FIGURE 3. Examples pairwise decoy usage in episodes in RL. In the three target examples, we showed the fraction of pairwise decoys with an RMSD less than 4.0 Å (called hits, e.g., A-B Hits for hits for A-B chain complex) that were selected within a window of 200 accepted episodes. We also counted decoys that were within the top 10 energy ranking (called Energy, e.g., A-B Energy), which have a low energy among other decoys (but not necessarily with a low RMSD). The percentage of the use of a decoy was averaged by a window of 100 episodes. Episodes that were terminated due to many clashes were not counted. The green star “*” at the top of the panel represents the episode where the best RMSD model was found. The colored square boxes at the top of each plot represents RMSD ranges of models generated at along the episodes: yellow, 0–2 Å; orange 2–4 Å; light blue, 4–6 Å; dark blue, 6–8 Å; empty, > 8 Å (A), 1A0R (a 3 chain complex; bound case); (B), 1IZB (a 4 chain complex; bound case); (C), 6RLX (a 4 chain complex; bound case); (D), 1A0R (unbound); (E), 1IZB (unbound); (F), 6RLX (unbound).

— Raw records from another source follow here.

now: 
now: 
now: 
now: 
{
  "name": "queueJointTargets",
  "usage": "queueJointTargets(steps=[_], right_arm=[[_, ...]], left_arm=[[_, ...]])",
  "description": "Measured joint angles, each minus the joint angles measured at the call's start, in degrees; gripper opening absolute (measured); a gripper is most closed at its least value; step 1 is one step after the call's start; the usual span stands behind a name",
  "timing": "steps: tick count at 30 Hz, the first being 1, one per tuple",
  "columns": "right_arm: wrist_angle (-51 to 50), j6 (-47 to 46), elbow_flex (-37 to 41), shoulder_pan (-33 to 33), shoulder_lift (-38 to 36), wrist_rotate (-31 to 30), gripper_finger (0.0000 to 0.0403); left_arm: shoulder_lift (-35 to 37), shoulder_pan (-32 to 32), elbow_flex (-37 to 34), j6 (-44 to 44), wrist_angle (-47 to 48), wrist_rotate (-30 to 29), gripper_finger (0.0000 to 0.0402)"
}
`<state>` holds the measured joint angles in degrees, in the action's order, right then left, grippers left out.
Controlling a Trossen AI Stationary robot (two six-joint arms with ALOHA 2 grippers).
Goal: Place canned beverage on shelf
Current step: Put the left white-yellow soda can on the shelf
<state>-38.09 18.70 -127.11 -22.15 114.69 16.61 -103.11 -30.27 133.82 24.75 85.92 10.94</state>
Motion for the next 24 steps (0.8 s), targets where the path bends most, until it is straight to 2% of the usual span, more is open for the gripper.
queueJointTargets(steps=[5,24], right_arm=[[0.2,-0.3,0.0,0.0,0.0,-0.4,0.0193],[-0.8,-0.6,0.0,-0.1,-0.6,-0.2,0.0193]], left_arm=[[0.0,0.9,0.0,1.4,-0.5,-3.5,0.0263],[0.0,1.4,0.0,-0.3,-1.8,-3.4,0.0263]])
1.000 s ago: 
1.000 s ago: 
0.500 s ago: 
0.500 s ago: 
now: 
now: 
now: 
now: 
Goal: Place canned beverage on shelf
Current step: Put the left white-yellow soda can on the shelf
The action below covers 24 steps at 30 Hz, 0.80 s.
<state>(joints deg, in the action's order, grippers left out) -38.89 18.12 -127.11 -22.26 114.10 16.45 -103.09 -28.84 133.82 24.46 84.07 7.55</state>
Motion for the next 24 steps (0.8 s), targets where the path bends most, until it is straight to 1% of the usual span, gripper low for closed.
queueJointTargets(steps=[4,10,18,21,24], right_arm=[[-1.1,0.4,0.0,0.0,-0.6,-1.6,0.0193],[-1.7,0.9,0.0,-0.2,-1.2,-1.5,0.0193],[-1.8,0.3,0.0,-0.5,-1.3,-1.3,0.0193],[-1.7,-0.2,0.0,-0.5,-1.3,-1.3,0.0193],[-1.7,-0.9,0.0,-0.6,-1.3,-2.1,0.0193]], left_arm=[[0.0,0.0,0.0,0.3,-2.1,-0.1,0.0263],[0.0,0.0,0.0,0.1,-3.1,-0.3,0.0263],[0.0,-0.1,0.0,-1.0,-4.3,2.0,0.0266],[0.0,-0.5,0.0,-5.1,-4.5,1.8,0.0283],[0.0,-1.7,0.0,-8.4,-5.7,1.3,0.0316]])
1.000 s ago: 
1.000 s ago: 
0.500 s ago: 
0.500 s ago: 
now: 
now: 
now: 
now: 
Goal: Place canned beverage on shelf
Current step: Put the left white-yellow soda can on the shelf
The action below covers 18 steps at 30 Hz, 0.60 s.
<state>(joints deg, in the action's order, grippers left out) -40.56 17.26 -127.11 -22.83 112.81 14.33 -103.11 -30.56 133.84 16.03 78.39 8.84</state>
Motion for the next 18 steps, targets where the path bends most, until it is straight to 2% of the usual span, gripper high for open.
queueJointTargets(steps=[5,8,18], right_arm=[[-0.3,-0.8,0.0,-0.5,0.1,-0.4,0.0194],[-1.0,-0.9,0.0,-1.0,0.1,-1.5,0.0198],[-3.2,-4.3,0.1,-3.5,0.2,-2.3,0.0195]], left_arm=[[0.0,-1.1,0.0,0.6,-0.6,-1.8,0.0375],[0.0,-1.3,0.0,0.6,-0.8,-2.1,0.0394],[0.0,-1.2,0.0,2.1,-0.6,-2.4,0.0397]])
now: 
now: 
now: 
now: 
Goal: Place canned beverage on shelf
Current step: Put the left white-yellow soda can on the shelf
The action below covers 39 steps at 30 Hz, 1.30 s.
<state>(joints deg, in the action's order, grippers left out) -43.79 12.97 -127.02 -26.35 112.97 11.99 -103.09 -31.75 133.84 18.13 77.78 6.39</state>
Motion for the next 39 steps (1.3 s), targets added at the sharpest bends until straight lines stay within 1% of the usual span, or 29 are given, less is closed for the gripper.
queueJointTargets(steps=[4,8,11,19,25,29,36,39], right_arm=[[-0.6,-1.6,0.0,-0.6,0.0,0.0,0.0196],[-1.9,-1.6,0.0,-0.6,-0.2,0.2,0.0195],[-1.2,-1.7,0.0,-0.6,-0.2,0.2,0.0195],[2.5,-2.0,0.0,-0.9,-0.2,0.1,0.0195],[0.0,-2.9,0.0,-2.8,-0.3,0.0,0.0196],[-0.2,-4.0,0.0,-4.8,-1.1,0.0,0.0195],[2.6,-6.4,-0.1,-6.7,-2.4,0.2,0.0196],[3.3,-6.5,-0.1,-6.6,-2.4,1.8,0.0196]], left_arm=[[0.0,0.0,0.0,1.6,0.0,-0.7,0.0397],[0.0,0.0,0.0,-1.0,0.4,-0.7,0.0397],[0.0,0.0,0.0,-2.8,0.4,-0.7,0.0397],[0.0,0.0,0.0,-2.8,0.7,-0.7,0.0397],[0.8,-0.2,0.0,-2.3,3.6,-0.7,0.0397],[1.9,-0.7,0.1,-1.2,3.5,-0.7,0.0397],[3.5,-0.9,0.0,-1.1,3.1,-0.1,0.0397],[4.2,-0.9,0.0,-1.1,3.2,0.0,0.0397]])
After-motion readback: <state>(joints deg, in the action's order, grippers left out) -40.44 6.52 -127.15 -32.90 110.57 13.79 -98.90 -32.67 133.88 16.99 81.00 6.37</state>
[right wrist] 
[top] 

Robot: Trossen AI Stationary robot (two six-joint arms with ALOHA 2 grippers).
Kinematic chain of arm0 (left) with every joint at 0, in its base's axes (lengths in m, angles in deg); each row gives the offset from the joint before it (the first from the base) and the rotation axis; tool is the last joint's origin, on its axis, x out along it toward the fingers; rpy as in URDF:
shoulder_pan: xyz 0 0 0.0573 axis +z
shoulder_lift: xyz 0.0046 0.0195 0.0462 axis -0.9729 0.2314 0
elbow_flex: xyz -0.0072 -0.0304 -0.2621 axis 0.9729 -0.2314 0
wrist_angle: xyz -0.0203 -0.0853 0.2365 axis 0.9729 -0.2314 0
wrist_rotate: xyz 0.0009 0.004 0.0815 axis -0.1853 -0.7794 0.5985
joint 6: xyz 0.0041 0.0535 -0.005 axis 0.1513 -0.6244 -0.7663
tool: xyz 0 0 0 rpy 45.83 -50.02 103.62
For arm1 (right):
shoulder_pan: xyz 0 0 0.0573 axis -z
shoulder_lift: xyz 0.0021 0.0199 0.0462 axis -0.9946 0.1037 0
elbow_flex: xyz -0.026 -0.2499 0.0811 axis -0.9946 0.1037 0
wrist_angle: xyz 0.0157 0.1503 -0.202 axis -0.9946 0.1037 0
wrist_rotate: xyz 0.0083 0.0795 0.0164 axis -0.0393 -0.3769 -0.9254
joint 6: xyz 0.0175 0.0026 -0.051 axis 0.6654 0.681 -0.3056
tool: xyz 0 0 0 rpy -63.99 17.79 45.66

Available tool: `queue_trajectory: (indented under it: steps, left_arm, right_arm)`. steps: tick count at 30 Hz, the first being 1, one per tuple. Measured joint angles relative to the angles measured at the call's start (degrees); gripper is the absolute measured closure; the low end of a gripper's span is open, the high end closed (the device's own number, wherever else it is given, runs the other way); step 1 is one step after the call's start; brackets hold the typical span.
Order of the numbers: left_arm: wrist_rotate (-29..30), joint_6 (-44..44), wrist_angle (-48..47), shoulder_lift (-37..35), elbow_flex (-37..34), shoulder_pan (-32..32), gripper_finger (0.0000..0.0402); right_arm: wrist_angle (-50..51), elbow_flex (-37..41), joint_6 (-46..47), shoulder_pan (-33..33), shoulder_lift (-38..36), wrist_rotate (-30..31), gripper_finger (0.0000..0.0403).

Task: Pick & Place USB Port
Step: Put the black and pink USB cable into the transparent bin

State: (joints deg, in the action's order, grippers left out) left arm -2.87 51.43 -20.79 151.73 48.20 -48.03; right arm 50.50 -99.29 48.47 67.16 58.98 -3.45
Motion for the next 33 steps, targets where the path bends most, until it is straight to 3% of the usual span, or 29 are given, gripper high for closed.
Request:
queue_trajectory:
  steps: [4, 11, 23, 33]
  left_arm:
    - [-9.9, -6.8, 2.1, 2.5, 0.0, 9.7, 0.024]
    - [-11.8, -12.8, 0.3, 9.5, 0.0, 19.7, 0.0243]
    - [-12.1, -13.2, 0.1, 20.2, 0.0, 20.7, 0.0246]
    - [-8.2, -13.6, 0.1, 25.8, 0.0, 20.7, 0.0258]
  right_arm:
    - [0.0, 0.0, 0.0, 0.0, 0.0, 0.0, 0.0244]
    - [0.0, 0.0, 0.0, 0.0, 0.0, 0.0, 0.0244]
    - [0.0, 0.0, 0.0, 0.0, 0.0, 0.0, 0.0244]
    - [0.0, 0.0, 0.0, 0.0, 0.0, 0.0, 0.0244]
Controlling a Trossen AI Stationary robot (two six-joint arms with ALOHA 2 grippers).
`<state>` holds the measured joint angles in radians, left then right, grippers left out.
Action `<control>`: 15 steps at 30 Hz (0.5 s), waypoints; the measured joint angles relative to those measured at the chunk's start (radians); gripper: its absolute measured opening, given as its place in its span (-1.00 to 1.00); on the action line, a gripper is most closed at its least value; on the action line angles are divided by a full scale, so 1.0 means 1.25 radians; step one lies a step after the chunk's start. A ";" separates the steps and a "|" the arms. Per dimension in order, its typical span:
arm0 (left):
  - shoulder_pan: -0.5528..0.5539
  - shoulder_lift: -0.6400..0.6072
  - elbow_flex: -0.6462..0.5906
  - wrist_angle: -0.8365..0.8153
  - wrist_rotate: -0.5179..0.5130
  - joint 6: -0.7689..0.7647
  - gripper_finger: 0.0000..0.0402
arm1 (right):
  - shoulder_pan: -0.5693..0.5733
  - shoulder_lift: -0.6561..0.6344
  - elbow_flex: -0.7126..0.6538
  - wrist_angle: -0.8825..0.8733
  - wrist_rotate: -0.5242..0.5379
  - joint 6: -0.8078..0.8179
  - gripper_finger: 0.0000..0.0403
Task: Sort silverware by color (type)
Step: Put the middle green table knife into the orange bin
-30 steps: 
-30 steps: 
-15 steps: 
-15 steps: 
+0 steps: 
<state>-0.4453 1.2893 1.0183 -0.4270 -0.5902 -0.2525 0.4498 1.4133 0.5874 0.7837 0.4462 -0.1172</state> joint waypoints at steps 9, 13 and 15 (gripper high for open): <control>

The energy vs. RMSD plots (Figure 4) also confirms this observation. The energy and RMSD show desired correlation showing funnel-like shape between them for the first two targets, 1A0R (Figure 4A) and 1IZB (Figure 4B). On the other hand, essentially no correlation was observed for 6RLX (Figure 4C); thus, selecting decoys based on the energy did not work in the RL procedure prevented the RL algorithm from discovering lower RMSD models.
FIGURE 4. Energy distribution vs. RMSD. The x-axis shows the model RMSD while the y-axis is the model energy. All the models generated are plotted. Results for the same three targets used in Figure 3 were shown. (A), 1A0R (bound case); (B), 1IZB (bound); (C), 6RLX (bound); (D), 1A0R (unbound case); (E), 1IZB (unbound); (F), 6RLX (unbound).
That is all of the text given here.